[Records from a data source]
=======
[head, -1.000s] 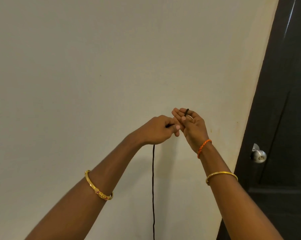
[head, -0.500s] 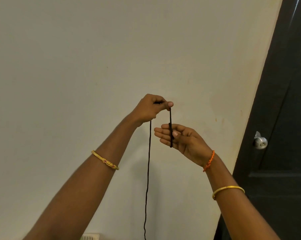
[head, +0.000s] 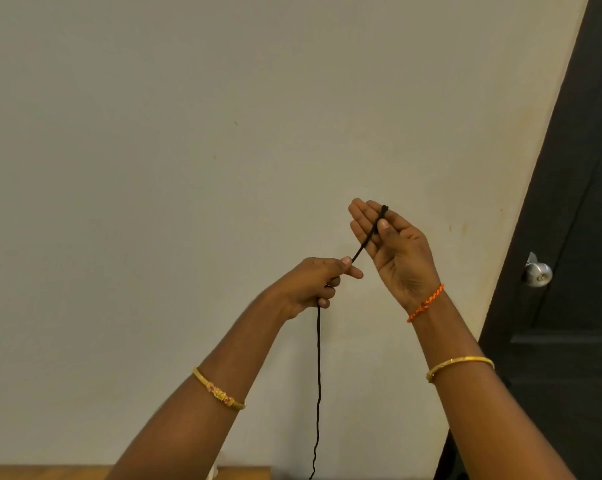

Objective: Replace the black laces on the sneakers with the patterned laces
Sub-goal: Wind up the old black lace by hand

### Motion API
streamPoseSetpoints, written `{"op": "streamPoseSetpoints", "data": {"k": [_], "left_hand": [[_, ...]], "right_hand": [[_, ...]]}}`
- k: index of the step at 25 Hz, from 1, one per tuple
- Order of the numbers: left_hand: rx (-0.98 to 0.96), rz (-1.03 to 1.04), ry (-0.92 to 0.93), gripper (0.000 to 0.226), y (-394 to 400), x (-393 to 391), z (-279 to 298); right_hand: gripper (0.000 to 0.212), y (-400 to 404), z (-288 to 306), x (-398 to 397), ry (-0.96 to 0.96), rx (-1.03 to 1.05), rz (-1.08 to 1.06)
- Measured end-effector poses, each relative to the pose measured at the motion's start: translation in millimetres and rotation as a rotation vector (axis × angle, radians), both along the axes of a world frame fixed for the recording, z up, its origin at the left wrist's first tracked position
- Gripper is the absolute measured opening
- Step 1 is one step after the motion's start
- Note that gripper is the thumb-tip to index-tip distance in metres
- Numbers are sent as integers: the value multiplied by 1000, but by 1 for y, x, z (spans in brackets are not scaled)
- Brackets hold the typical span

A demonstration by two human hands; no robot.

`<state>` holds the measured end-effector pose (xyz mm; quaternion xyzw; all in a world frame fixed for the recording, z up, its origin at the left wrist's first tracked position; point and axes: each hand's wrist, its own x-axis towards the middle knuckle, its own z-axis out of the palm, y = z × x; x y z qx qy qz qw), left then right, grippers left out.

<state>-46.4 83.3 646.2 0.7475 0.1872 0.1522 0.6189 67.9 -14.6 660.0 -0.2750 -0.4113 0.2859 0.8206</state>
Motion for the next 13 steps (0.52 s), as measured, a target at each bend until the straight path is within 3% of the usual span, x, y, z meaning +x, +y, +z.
{"op": "streamPoseSetpoints", "data": {"k": [8,10,13], "left_hand": [[487,-75,63,33,-11,-27,38],[535,-42,32,35,-5,-26,51],[558,27,-44,32,10,-19,66]], "right_hand": [[30,22,-21,1,-324,-280,-335],[29,22,-27,-3,-435,-348,-337],[30,17,-32,-12,-447,-380,-218]]}}
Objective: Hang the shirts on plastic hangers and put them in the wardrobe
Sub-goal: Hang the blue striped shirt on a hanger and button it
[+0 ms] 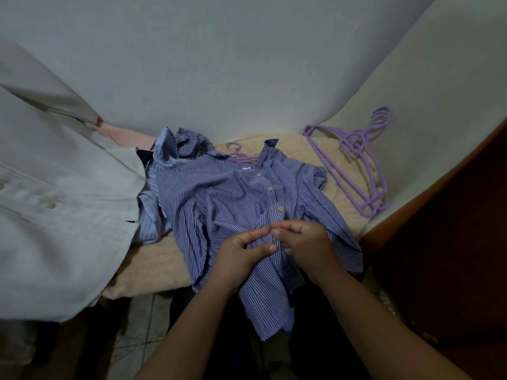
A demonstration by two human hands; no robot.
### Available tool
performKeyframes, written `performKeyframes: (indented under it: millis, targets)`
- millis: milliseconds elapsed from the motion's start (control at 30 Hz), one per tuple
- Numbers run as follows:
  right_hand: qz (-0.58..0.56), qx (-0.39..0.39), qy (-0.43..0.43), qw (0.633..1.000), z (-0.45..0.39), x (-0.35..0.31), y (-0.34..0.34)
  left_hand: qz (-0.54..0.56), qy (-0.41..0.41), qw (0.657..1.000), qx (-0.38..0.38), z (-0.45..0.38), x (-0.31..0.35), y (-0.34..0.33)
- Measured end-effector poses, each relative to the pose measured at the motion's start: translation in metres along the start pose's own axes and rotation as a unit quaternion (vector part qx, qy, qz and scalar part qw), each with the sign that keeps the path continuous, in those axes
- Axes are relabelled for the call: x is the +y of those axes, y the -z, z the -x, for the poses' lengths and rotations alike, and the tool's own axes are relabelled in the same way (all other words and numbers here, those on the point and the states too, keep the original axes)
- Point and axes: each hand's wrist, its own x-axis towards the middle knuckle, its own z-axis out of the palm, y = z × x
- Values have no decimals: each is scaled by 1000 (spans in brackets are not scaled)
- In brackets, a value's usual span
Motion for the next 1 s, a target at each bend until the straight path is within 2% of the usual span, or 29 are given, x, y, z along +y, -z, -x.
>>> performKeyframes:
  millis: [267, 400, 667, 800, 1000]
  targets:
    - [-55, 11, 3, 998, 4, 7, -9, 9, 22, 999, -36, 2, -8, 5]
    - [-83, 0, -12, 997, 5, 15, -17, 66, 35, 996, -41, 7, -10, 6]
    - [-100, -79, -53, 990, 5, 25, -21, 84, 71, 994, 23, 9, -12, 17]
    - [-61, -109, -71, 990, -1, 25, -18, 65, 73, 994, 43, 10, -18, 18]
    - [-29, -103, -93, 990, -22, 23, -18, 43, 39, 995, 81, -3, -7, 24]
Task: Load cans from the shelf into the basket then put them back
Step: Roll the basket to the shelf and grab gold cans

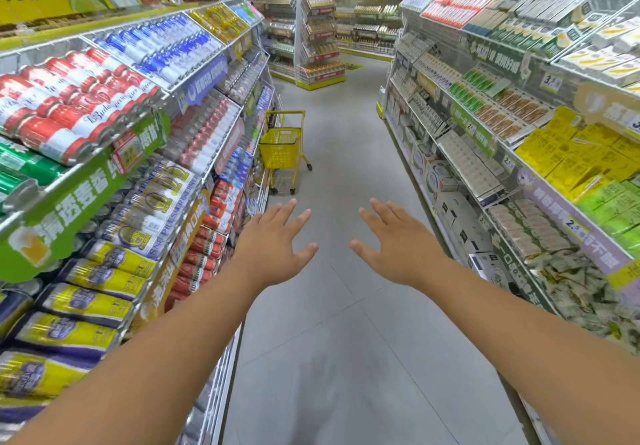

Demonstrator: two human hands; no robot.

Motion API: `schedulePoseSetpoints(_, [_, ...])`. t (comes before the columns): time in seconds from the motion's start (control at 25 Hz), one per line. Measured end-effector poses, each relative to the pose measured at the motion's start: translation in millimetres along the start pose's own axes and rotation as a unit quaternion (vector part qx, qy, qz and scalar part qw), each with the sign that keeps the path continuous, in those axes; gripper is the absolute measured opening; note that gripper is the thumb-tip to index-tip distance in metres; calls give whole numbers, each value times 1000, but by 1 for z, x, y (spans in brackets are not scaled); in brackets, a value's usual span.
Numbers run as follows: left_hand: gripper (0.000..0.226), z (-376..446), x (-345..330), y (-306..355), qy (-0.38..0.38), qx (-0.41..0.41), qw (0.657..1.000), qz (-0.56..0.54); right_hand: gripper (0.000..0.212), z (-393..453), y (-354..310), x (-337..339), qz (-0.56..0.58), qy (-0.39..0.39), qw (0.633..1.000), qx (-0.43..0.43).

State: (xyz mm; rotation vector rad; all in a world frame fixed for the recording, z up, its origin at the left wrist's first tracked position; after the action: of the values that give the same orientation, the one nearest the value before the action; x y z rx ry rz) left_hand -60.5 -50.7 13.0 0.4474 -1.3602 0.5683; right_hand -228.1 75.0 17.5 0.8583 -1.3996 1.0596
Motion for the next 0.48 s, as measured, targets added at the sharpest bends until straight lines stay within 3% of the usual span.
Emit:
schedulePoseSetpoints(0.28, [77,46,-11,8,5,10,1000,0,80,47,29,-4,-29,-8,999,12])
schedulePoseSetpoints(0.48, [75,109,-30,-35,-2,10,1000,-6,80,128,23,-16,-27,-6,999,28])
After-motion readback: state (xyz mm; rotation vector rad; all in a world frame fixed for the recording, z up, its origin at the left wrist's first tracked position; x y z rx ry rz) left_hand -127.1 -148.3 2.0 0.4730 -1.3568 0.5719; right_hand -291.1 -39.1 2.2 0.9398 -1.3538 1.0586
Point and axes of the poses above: each hand's wrist, its own z-axis towards the middle knuckle, its own x-axis out of the back of the hand, y = z × x, the point moved 8 cm from there along z, towards the middle knuckle, and after that the axes turned 2 degrees about -x, right-handed, at the moved point
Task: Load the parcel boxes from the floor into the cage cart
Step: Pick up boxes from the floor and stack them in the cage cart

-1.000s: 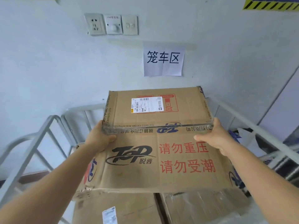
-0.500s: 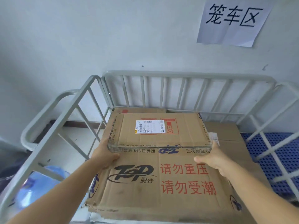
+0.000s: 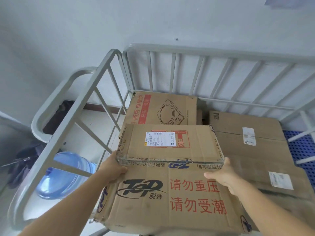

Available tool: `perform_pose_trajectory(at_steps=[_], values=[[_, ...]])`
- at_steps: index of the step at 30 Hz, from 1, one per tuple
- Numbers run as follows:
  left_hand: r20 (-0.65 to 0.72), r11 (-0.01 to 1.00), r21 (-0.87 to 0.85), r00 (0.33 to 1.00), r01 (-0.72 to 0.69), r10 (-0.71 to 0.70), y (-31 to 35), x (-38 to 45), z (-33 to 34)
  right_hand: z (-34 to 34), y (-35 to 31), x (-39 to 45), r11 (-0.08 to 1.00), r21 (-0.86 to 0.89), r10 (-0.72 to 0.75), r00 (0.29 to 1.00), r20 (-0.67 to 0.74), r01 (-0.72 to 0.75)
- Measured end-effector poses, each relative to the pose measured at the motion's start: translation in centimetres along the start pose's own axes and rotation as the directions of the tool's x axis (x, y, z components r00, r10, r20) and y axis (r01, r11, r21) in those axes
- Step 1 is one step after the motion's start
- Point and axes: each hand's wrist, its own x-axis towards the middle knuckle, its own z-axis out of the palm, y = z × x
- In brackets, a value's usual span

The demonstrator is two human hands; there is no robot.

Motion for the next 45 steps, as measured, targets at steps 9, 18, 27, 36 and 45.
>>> perform_pose_trajectory(at_steps=[9, 18, 27, 36, 45], values=[[0.111, 0.999, -0.044, 0.994, 0.026, -0.021, -1.0, 5.0, 1.3, 0.3, -1.6, 2.9, 0.987, -0.148, 0.067, 0.998, -0.01, -0.068], [0.111, 0.999, -0.031, 0.993, -0.024, 0.028, 1.5, 5.7, 1.7, -2.0, -0.8, 1.6, 0.992, -0.083, 0.097, 0.995, -0.032, -0.099], [0.127, 0.997, -0.017, 0.989, -0.077, 0.079, 9.1, 2.5, 8.3, -11.8, 4.6, 4.0, 0.996, -0.001, 0.086, 0.995, -0.047, -0.086], [0.153, 0.994, -0.106, 0.988, -0.014, 0.03, 19.1, -1.9, 18.9, -24.3, 11.3, 10.2, 0.997, -0.069, 0.046, 0.999, -0.01, -0.047], [0.174, 0.987, -0.158, 0.982, -0.044, 0.071, 26.8, -2.5, 26.5, -33.4, 15.0, 16.4, 0.995, -0.032, 0.089, 0.996, -0.008, -0.089]])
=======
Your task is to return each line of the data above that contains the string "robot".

### Result
A demonstration by two human hands; no robot.
A demonstration by two human hands; no robot.
Demonstrator: two human hands; no robot.
The demonstrator is two human hands; there is no robot.

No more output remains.